Hadoop File Already Exists Exception
org.apache.hadoop.mapred.FileAlreadyExistsException
Hello folks!
Aim behind writing this article is to make developers aware about the issue which they might face while developing the MapReduce application. Well the above error "org.apache.hadoop.mapred.FileAlreadyExistsException" is one of the most basic exception which every beginner face while writing their first map reduce program.
Exception in thread "main" org.apache.hadoop.mapred.FileAlreadyExistsException: Output directory hdfs://localhost:9000/home/facebook/crawler-output already exists
at org.apache.hadoop.mapreduce.lib.output.FileOutputFormat.checkOutputSpecs(FileOutputFormat.java:146)
at org.apache.hadoop.mapreduce.JobSubmitter.checkSpecs(JobSubmitter.java:269)
at org.apache.hadoop.mapreduce.JobSubmitter.submitJobInternal(JobSubmitter.java:142)
at org.apache.hadoop.mapreduce.Job$10.run(Job.java:1290)
at org.apache.hadoop.mapreduce.Job$10.run(Job.java:1287)
at java.security.AccessController.doPrivileged(Native Method)
at javax.security.auth.Subject.doAs(Subject.java:415)
at org.apache.hadoop.security.UserGroupInformation.doAs(UserGroupInformation.java:1657)
at org.apache.hadoop.mapreduce.Job.submit(Job.java:1287)
at org.apache.hadoop.mapreduce.Job.waitForCompletion(Job.java:1308)
at com.wagh.wordcountjob.WordCount.main(WordCount.java:68)
at sun.reflect.NativeMethodAccessorImpl.invoke0(Native Method)
at sun.reflect.NativeMethodAccessorImpl.invoke(NativeMethodAccessorImpl.java:57)
at sun.reflect.DelegatingMethodAccessorImpl.invoke(DelegatingMethodAccessorImpl.java:43)
at java.lang.reflect.Method.invoke(Method.java:606)
at org.apache.hadoop.util.RunJar.run(RunJar.java:221)
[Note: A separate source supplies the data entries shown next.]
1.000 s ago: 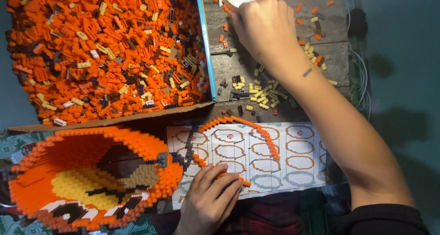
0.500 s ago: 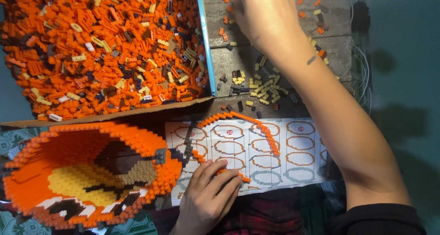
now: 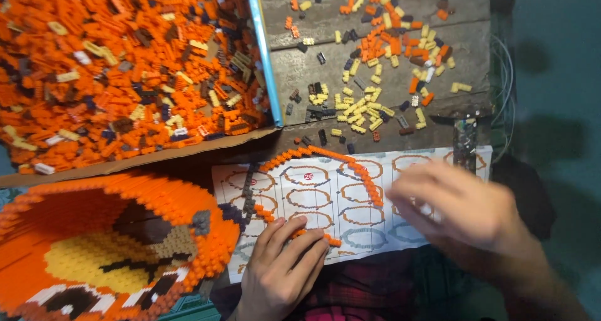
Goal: Assembling a 3D structure using small interlocking plastic blocks by following a printed template.
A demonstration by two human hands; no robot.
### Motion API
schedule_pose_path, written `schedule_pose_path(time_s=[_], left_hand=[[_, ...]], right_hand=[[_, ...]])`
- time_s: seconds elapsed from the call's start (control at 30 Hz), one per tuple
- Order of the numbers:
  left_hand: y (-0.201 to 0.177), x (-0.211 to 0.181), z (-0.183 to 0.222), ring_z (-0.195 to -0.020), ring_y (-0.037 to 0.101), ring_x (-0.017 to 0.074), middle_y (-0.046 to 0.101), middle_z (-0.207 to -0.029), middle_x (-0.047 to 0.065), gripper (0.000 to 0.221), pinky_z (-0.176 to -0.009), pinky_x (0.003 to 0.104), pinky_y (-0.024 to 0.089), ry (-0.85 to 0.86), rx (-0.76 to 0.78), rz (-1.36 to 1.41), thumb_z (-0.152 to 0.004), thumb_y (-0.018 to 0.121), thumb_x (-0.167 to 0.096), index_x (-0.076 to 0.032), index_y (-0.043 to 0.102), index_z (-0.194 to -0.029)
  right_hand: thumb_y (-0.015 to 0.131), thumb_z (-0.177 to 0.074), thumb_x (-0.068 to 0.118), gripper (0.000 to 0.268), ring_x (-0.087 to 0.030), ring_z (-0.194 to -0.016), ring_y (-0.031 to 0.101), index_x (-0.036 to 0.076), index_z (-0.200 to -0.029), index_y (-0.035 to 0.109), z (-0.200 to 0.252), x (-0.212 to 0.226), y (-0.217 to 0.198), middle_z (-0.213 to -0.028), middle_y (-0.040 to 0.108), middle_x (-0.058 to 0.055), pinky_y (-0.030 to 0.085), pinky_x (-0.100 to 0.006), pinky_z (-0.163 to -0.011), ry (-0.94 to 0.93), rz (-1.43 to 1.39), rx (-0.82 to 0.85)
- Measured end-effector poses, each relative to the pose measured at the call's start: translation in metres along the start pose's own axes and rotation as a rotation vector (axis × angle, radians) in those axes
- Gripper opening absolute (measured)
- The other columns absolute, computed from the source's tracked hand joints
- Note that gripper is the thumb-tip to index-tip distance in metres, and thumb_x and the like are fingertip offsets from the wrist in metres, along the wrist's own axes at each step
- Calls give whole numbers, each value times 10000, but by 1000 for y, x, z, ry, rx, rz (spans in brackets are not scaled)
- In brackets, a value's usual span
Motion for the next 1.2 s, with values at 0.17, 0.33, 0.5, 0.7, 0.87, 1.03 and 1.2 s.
schedule_pose_path(time_s=[0.17,0.33,0.5,0.7,0.87,1.03,1.2], left_hand=[[0,-1,-1,-1190,780,336,856,-1188,58,110,-1106,515,551,-22,31,-7,-1047,851,-180,-102,865,-1123],[2,0,-1,-1209,780,309,851,-1208,30,98,-1104,496,552,-25,29,-22,-1052,834,-184,-135,862,-1133],[4,2,2,-1214,775,313,852,-1213,29,130,-1126,500,540,-28,34,-17,-1045,834,-185,-131,860,-1161],[3,1,1,-1214,778,318,854,-1209,39,128,-1122,509,542,-45,48,-12,-1041,836,-187,-129,864,-1152],[-2,-1,-7,-1204,778,313,852,-1200,38,114,-1117,497,540,-54,46,-18,-1053,824,-178,-118,854,-1145],[4,0,-3,-1165,790,307,863,-1166,46,101,-1114,482,551,-20,7,-38,-1031,887,-168,-114,874,-1116],[2,1,-3,-1189,782,316,859,-1185,47,104,-1117,489,537,-21,36,-23,-1061,822,-167,-100,870,-1125]], right_hand=[[789,-972,71,246,-220,-1143,839,45,-1217,788,61,-2,33,-1285,829,-137,642,-341,-1096,90,-54,-51],[881,-924,8,154,-213,-953,846,-25,-1057,811,64,2,61,-1070,854,-138,682,-340,-998,83,11,-237],[843,-963,-37,180,-323,-1004,797,-111,-1119,790,64,-1,69,-1142,798,-235,680,-423,-957,21,90,-205],[897,-911,-32,354,-336,-1063,808,-116,-1231,772,92,-12,89,-1200,811,-270,699,-404,-996,56,128,-164],[831,-976,10,154,-300,-929,806,-79,-1099,804,68,16,95,-1104,817,-222,672,-369,-859,-16,35,-228],[811,-992,45,126,-294,-879,755,-50,-1073,801,66,33,109,-1094,812,-190,628,-381,-795,0,-113,-228],[825,-965,-1,89,-296,-850,743,-38,-1045,811,63,40,115,-1077,820,-174,621,-372,-783,41,-118,-287]])
Point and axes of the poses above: each hand's wrist, its own z-axis away from the middle knuckle, its own y-axis out of the palm, x = y × z, the point moved 1 cm from there along -z, towards the middle knuckle
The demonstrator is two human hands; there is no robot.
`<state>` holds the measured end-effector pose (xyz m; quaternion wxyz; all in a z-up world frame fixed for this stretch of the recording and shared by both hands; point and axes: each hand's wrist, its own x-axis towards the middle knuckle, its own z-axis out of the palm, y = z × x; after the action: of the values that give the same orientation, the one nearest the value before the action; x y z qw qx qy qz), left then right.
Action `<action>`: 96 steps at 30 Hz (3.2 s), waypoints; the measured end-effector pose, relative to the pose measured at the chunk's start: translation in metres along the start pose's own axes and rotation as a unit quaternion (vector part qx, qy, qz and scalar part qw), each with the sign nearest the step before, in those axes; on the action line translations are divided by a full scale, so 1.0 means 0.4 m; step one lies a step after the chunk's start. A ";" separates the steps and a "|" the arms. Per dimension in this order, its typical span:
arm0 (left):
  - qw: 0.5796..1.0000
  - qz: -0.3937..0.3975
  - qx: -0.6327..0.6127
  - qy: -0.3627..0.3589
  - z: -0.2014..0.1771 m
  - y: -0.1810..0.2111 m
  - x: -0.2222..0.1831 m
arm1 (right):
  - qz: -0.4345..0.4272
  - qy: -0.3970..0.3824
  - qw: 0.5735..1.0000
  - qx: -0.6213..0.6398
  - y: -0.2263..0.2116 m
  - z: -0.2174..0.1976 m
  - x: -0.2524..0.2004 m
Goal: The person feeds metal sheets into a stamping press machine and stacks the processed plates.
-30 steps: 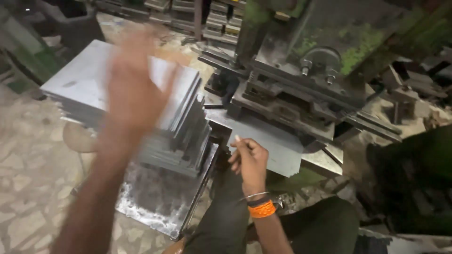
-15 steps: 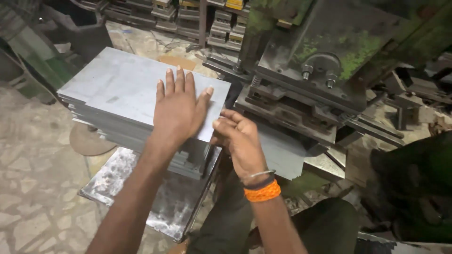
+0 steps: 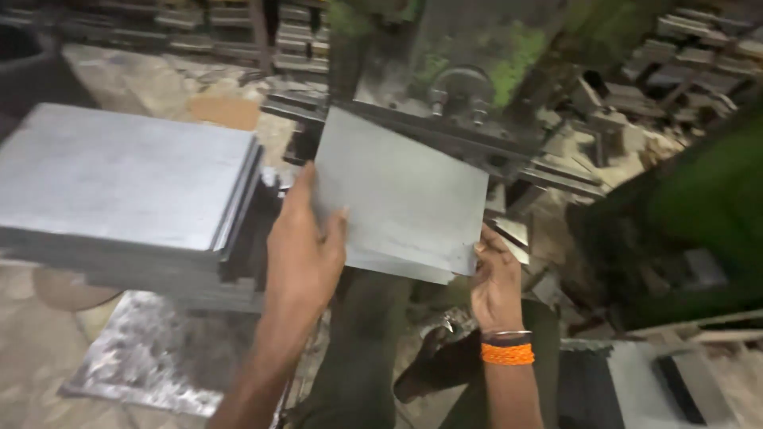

at org.apache.hadoop.util.RunJar.main(RunJar.java:136)
Let's start from scratch.
To run a map reduce job you have to write a command similar to below command
$hadoop jar {name_of_the_jar_file.jar} {package_name_of_jar} {hdfs_file_path_on_which_you_want_to_perform_map_reduce} {output_directory_path}
Example : - hadoop jar facebookCrawler.jar com.wagh.wordcountjob.WordCount /home/facebook/facebook-cocacola-page.txt /home/facebook/crawler-output
Just pay attention on the {output_directory_path} i.e. /home/facebook/crawler-output . If you have already created this directory structure in your HDFS than Hadoop EcoSystem will throw the exception "org.apache.hadoop.mapred.FileAlreadyExistsException".
Solution: - Always specify the output directory name at run time(i.e Hadoop will create the directory automatically for you. You need not to worry about the output directory creation).
As mentioned in the above example the same command can be run in following manner - "hadoop jar facebookCrawler.jar com.wagh.wordcountjob.WordCount /home/facebook/facebook-cocacola-page.txt /home/facebook/crawler-output-1"
So output directory {crawler-output-1} will be created at runtime by Hadoop eco system.